# Exercise:
Each entry here needs to be given again exactly.

▶

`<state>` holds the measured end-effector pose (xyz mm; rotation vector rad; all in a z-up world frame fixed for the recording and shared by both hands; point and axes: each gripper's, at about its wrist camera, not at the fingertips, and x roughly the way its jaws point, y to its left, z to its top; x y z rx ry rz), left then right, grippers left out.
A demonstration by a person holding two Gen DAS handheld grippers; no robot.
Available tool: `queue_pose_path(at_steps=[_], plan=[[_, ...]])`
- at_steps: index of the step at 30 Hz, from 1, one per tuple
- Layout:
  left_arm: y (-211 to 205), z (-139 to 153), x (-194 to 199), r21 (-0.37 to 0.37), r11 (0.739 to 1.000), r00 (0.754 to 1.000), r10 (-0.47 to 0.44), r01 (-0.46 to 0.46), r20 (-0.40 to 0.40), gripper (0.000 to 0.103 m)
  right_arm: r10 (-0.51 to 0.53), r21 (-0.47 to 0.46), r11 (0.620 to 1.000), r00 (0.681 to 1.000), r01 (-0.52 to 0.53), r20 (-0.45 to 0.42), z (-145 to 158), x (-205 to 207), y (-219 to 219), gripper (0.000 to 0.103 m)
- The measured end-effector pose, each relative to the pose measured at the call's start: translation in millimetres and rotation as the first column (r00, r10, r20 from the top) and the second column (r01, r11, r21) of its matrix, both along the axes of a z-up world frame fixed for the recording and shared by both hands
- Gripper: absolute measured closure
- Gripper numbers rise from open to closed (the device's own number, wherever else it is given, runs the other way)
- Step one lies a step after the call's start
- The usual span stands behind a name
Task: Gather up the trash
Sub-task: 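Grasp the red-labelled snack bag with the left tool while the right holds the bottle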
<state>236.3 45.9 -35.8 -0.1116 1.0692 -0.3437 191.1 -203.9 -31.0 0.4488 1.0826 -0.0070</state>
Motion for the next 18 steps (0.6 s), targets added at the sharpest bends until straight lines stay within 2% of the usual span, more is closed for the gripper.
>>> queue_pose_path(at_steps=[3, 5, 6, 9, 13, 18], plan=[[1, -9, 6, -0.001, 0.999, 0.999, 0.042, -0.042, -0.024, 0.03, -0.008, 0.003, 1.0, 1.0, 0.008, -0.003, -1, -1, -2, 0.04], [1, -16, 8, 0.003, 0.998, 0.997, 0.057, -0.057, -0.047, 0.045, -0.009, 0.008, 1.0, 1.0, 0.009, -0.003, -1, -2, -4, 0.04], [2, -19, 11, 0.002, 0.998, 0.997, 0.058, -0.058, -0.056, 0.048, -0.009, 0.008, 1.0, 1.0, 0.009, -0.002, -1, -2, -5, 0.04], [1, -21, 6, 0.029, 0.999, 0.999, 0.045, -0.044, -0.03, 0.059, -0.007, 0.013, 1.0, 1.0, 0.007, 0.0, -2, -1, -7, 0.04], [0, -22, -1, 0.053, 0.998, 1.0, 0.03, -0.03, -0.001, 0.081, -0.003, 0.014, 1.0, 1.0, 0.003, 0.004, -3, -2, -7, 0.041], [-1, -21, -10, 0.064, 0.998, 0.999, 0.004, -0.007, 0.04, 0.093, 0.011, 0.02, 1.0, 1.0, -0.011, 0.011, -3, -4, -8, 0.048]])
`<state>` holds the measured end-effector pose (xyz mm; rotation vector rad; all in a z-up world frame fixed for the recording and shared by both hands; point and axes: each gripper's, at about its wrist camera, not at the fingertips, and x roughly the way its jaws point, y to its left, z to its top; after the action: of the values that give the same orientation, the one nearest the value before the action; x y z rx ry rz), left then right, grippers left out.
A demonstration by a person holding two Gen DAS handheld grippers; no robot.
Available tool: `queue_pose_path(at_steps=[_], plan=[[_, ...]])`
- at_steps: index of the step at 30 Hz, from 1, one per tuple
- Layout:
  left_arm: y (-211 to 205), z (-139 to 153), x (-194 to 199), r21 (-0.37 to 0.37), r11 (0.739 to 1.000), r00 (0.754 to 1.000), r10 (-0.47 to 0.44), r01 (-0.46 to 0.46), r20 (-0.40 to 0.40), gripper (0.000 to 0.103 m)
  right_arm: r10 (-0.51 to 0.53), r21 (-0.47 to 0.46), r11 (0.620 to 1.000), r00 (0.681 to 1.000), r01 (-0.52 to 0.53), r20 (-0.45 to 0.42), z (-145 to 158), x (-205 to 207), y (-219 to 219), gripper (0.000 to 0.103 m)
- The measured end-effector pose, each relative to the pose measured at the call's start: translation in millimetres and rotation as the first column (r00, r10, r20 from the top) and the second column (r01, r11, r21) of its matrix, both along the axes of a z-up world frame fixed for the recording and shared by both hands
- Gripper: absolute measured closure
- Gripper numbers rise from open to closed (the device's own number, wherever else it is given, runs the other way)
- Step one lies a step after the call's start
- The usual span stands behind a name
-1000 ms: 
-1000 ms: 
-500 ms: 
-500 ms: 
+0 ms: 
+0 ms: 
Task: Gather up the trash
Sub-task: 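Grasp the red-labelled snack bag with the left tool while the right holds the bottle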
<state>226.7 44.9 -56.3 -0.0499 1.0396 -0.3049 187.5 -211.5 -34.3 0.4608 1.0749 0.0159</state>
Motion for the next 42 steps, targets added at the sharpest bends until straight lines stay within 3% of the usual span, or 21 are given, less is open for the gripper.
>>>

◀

# Exercise response:
`<state>` holds the measured end-effector pose (xyz mm; rotation vector rad; all in a z-up world frame fixed for the recording and shared by both hands; point and axes: each gripper's, at about its wrist camera, not at the fingertips, and x roughly the way its jaws point, y to its left, z to its top; x y z rx ry rz), left then right, grippers left out.
A demonstration by a person holding two Gen DAS handheld grippers; no robot.
Available tool: `queue_pose_path(at_steps=[_], plan=[[_, ...]])`
- at_steps: index of the step at 30 Hz, from 1, one per tuple
- Layout:
  left_arm: y (-211 to 205), z (-139 to 153), x (-194 to 199), r21 (-0.37 to 0.37), r11 (0.739 to 1.000), r00 (0.754 to 1.000), r10 (-0.47 to 0.44), r01 (-0.46 to 0.46), r20 (-0.40 to 0.40), gripper (0.000 to 0.103 m)
  right_arm: r10 (-0.51 to 0.53), r21 (-0.47 to 0.46), r11 (0.620 to 1.000), r00 (0.681 to 1.000), r01 (-0.52 to 0.53), r20 (-0.45 to 0.42), z (-145 to 158), x (-205 to 207), y (-219 to 219), gripper (0.000 to 0.103 m)
- The measured end-effector pose, each relative to the pose measured at the call's start: translation in millimetres and rotation as the first column (r00, r10, r20 from the top) and the second column (r01, r11, r21) of its matrix, both along the axes of a z-up world frame fixed for the recording and shared by both hands
- Gripper: absolute measured closure
- Gripper numbers rise from open to closed (the device's own number, wherever else it is given, runs the other way)
- Step one lies a step after the call's start
- The usual span stands behind a name
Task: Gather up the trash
Sub-task: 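Grasp the red-labelled snack bag with the left tool while the right holds the bottle
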<state>236.3 45.9 -35.8 -0.1116 1.0692 -0.3437 191.1 -203.9 -31.0 0.4488 1.0826 -0.0070</state>
Motion for the next 18 steps (0.6 s), targets added at the sharpest bends until straight lines stay within 2% of the usual span, more is closed for the gripper.
>>> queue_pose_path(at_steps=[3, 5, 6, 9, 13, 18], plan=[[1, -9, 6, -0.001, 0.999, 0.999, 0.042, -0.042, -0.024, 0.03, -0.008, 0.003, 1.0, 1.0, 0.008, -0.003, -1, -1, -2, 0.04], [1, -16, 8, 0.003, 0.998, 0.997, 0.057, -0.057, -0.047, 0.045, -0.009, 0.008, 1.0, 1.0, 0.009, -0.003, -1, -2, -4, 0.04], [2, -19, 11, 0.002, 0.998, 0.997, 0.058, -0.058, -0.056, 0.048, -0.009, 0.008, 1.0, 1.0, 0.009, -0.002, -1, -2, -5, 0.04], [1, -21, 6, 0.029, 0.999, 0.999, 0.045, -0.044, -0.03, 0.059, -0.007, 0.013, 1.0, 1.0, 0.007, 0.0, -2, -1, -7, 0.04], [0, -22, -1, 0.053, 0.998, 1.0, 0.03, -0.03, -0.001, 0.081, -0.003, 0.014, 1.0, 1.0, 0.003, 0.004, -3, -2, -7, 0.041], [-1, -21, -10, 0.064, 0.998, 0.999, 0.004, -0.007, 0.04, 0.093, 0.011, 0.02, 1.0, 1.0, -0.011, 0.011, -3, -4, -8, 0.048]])
`<state>` holds the measured end-effector pose (xyz mm; rotation vector rad; all in a z-up world frame fixed for the recording and shared by both hands; point and axes: each gripper's, at about its wrist camera, not at the fingertips, and x roughly the way its jaws point, y to its left, z to its top; after the action: of the values that give the same orientation, the one nearest the value before the action; x y z rx ry rz), left then right, grippers left out.
A demonstration by a person holding two Gen DAS handheld grippers; no robot.
Available tool: `queue_pose_path(at_steps=[_], plan=[[_, ...]])`
- at_steps: index of the step at 30 Hz, from 1, one per tuple
- Layout:
  left_arm: y (-211 to 205), z (-139 to 153), x (-194 to 199), r21 (-0.37 to 0.37), r11 (0.739 to 1.000), r00 (0.754 to 1.000), r10 (-0.47 to 0.44), r01 (-0.46 to 0.46), r20 (-0.40 to 0.40), gripper (0.000 to 0.103 m)
  right_arm: r10 (-0.51 to 0.53), r21 (-0.47 to 0.46), r11 (0.620 to 1.000), r00 (0.681 to 1.000), r01 (-0.52 to 0.53), r20 (-0.45 to 0.42), z (-145 to 158), x (-205 to 207), y (-219 to 219), gripper (0.000 to 0.103 m)
- The measured end-effector pose, each relative to the pose measured at the call's start: translation in millimetres and rotation as the first column (r00, r10, r20 from the top) and the second column (r01, r11, r21) of its matrix, both along the axes of a z-up world frame fixed for the recording and shared by both hands
- Gripper: absolute measured closure
- Gripper numbers rise from open to closed (the device's own number, wherever else it is given, runs the other way)
- Step one lies a step after the call's start
- The usual span stands behind a name
-1000 ms: 
-1000 ms: 
-500 ms: 
-500 ms: 
+0 ms: 
+0 ms: 
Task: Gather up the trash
Sub-task: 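Grasp the red-labelled snack bag with the left tool while the right holds the bottle
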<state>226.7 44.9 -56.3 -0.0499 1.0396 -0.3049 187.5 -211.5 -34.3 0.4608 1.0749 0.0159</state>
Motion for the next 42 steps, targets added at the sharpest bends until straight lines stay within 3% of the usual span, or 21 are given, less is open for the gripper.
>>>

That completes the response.